In β-thalassemia patients treated with regular transfusions, iron overload is primarily the consequence of the treatment, and hepcidin levels are normal or even increased, although still deficient considering the iron overload, particularly toward the end of the transfusion cycle (43). Transfusions partially correct the anemia, acutely and chronically decreasing erythropoietin secretion. The stimulus to erythroid expansion is diminished, as is the production of hepcidin-suppressive erythroferrone, thus allowing hepcidin levels to rise. Circulating hepcidin concentrations are thought to affect the distribution of iron between the macrophage storage compartment (favored by higher hepcidin concentrations) and parenchymal cells, including cardiac myocytes and hepatocytes (favored by low hepcidin) (44). The balance of iron between these two compartments may have implications for the rate of progression of cardiomyopathy. Other iron-loading anemias display similar iron pathology but are much less common.

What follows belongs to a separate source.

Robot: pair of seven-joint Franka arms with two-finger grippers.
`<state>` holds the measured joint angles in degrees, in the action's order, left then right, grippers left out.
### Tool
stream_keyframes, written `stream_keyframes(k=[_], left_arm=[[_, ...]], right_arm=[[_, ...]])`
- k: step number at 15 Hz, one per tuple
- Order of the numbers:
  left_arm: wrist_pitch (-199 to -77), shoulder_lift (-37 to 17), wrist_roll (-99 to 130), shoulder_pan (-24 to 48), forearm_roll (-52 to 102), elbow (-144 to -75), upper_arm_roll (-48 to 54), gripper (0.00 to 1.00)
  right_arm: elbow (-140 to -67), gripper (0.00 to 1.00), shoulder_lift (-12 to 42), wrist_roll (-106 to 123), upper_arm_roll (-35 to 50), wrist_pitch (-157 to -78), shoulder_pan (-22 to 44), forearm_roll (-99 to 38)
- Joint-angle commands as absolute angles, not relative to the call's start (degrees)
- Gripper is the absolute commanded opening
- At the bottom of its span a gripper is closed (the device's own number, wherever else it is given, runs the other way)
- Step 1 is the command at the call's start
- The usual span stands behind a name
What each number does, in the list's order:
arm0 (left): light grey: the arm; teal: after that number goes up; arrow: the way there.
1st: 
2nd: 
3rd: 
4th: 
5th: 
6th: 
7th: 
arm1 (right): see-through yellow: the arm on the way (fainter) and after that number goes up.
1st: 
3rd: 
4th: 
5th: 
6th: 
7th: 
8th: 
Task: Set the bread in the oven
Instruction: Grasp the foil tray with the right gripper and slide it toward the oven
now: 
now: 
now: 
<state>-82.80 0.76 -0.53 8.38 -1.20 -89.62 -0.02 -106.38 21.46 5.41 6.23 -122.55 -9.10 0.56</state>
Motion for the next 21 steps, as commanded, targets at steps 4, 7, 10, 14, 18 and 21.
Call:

Treatment with iron chelators can have serious adverse effects, and patient compliance is frequently a problem. In the future, treatment with hepcidin agonists may become an alternative or addition to chelation therapy, at least in untransfused patients.
IRON-RESTRICTIVE DISORDERS DUE TO HEPCIDIN EXCESS OR FERROPORTIN DEFICIENCY
The term iron restriction refers to a condition where hypoferremia limits delivery of iron to consuming tissues, especially the erythropoietic marrow, despite adequate or even increased total body iron. Unlike iron deficiency, which denotes decreased total amount of iron in the organism, iron restriction implies maldistribution of iron, caused by sequestration of iron in macrophages.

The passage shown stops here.